Each entry must be copied exactly, without omission.
Input records section start
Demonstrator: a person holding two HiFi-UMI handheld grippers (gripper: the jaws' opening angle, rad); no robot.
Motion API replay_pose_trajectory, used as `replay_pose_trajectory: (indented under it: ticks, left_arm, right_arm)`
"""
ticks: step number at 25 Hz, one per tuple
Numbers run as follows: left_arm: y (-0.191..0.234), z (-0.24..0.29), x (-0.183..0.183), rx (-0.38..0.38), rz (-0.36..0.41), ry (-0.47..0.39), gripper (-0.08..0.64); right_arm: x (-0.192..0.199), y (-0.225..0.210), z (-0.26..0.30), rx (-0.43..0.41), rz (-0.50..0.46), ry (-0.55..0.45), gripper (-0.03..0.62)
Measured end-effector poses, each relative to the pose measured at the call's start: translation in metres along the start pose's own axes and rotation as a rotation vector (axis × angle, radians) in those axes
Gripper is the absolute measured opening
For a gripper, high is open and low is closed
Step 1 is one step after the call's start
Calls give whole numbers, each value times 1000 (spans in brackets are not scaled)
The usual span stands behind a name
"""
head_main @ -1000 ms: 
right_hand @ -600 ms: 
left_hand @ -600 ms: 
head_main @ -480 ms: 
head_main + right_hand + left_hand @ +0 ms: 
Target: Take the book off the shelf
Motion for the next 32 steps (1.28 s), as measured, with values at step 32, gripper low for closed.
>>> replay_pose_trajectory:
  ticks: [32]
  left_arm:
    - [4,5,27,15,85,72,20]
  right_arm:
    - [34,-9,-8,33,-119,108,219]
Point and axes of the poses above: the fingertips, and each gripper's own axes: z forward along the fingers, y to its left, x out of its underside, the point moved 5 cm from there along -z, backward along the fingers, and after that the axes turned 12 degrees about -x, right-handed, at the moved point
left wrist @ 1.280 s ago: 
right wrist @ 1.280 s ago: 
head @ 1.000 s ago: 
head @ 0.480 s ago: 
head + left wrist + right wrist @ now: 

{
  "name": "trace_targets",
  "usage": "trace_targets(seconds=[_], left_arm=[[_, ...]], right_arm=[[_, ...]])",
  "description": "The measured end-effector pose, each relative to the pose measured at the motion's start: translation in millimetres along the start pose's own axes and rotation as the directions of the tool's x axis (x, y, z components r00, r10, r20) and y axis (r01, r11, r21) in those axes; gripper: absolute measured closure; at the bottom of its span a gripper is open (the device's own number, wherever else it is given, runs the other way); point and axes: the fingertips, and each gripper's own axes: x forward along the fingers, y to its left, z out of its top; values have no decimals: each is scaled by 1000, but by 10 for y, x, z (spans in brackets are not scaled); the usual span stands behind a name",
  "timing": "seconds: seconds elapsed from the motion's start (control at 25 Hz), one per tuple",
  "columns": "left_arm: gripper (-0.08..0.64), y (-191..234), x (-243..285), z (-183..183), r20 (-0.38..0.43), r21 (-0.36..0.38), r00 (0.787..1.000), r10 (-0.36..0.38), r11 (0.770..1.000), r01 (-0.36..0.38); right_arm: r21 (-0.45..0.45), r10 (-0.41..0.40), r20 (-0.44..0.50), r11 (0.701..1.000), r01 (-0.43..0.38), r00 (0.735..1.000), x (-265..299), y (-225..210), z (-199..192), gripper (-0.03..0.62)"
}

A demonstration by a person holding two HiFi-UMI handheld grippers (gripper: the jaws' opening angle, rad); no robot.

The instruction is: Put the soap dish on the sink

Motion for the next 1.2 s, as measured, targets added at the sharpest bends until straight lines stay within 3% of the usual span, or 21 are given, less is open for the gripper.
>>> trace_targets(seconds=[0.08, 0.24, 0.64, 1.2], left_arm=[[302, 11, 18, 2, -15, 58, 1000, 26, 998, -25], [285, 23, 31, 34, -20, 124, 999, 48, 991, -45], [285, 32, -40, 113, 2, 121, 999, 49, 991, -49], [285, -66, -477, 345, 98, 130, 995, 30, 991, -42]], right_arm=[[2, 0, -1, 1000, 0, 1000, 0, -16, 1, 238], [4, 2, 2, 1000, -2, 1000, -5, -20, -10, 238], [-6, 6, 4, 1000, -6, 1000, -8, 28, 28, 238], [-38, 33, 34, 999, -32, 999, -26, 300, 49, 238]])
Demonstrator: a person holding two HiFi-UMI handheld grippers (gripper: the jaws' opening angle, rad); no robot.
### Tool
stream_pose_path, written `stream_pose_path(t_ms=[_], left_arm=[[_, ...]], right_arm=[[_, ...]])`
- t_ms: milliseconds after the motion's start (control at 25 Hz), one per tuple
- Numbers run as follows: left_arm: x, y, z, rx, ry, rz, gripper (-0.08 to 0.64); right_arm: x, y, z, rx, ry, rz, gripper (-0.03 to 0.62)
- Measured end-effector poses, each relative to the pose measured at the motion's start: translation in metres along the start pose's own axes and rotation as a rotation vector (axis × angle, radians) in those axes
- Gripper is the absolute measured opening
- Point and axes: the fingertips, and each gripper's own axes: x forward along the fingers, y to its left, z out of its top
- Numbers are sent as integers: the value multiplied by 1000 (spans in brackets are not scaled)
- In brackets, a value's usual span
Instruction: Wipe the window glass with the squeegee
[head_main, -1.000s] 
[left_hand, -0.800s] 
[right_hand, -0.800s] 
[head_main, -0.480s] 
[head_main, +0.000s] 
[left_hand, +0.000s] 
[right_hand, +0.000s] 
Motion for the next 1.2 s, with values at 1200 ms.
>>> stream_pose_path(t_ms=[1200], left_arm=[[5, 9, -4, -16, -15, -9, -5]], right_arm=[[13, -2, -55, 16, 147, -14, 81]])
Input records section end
Output below –
Demonstrator: a person holding two HiFi-UMI handheld grippers (gripper: the jaws' opening angle, rad); no robot.
Motion API replay_pose_trajectory, used as `replay_pose_trajectory: (indented under it: ticks, left_arm, right_arm)`
"""
ticks: step number at 25 Hz, one per tuple
Numbers run as follows: left_arm: y (-0.191..0.234), z (-0.24..0.29), x (-0.183..0.183), rx (-0.38..0.38), rz (-0.36..0.41), ry (-0.47..0.39), gripper (-0.08..0.64); right_arm: x (-0.192..0.199), y (-0.225..0.210), z (-0.26..0.30), rx (-0.43..0.41), rz (-0.50..0.46), ry (-0.55..0.45), gripper (-0.03..0.62)
Measured end-effector poses, each relative to the pose measured at the call's start: translation in metres along the start pose's own axes and rotation as a rotation vector (axis × angle, radians) in those axes
Gripper is the absolute measured opening
For a gripper, high is open and low is closed
Step 1 is one step after the call's start
Calls give whole numbers, each value times 1000 (spans in brackets are not scaled)
The usual span stands behind a name
"""
head_main @ -1000 ms: 
right_hand @ -600 ms: 
left_hand @ -600 ms: 
head_main @ -480 ms: 
head_main + right_hand + left_hand @ +0 ms: 
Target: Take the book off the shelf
Motion for the next 32 steps (1.28 s), as measured, with values at step 32, gripper low for closed.
>>> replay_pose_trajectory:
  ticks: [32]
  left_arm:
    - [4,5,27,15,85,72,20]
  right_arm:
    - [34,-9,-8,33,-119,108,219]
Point and axes of the poses above: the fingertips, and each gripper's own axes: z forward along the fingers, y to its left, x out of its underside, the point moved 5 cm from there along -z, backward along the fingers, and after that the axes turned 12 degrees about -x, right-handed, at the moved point
left wrist @ 1.280 s ago: 
right wrist @ 1.280 s ago: 
head @ 1.000 s ago: 
head @ 0.480 s ago: 
head + left wrist + right wrist @ now: 

{
  "name": "trace_targets",
  "usage": "trace_targets(seconds=[_], left_arm=[[_, ...]], right_arm=[[_, ...]])",
  "description": "The measured end-effector pose, each relative to the pose measured at the motion's start: translation in millimetres along the start pose's own axes and rotation as the directions of the tool's x axis (x, y, z components r00, r10, r20) and y axis (r01, r11, r21) in those axes; gripper: absolute measured closure; at the bottom of its span a gripper is open (the device's own number, wherever else it is given, runs the other way); point and axes: the fingertips, and each gripper's own axes: x forward along the fingers, y to its left, z out of its top; values have no decimals: each is scaled by 1000, but by 10 for y, x, z (spans in brackets are not scaled); the usual span stands behind a name",
  "timing": "seconds: seconds elapsed from the motion's start (control at 25 Hz), one per tuple",
  "columns": "left_arm: gripper (-0.08..0.64), y (-191..234), x (-243..285), z (-183..183), r20 (-0.38..0.43), r21 (-0.36..0.38), r00 (0.787..1.000), r10 (-0.36..0.38), r11 (0.770..1.000), r01 (-0.36..0.38); right_arm: r21 (-0.45..0.45), r10 (-0.41..0.40), r20 (-0.44..0.50), r11 (0.701..1.000), r01 (-0.43..0.38), r00 (0.735..1.000), x (-265..299), y (-225..210), z (-199..192), gripper (-0.03..0.62)"
}

A demonstration by a person holding two HiFi-UMI handheld grippers (gripper: the jaws' opening angle, rad); no robot.

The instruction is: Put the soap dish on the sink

Motion for the next 1.2 s, as measured, targets added at the sharpest bends until straight lines stay within 3% of the usual span, or 21 are given, less is open for the gripper.
>>> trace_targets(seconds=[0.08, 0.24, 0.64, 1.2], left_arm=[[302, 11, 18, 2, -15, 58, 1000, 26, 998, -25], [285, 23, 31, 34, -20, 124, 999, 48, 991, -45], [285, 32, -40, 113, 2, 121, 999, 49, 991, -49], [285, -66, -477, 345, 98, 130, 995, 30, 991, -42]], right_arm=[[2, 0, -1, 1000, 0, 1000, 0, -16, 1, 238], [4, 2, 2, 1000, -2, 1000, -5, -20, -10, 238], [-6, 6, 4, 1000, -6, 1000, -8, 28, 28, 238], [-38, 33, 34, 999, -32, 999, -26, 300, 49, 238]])
Demonstrator: a person holding two HiFi-UMI handheld grippers (gripper: the jaws' opening angle, rad); no robot.
### Tool
stream_pose_path, written `stream_pose_path(t_ms=[_], left_arm=[[_, ...]], right_arm=[[_, ...]])`
- t_ms: milliseconds after the motion's start (control at 25 Hz), one per tuple
- Numbers run as follows: left_arm: x, y, z, rx, ry, rz, gripper (-0.08 to 0.64); right_arm: x, y, z, rx, ry, rz, gripper (-0.03 to 0.62)
- Measured end-effector poses, each relative to the pose measured at the motion's start: translation in metres along the start pose's own axes and rotation as a rotation vector (axis × angle, radians) in those axes
- Gripper is the absolute measured opening
- Point and axes: the fingertips, and each gripper's own axes: x forward along the fingers, y to its left, z out of its top
- Numbers are sent as integers: the value multiplied by 1000 (spans in brackets are not scaled)
- In brackets, a value's usual span
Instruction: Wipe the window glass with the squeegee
[head_main, -1.000s] 
[left_hand, -0.800s] 
[right_hand, -0.800s] 
[head_main, -0.480s] 
[head_main, +0.000s] 
[left_hand, +0.000s] 
[right_hand, +0.000s] 
Motion for the next 1.2 s, with values at 1200 ms.
>>> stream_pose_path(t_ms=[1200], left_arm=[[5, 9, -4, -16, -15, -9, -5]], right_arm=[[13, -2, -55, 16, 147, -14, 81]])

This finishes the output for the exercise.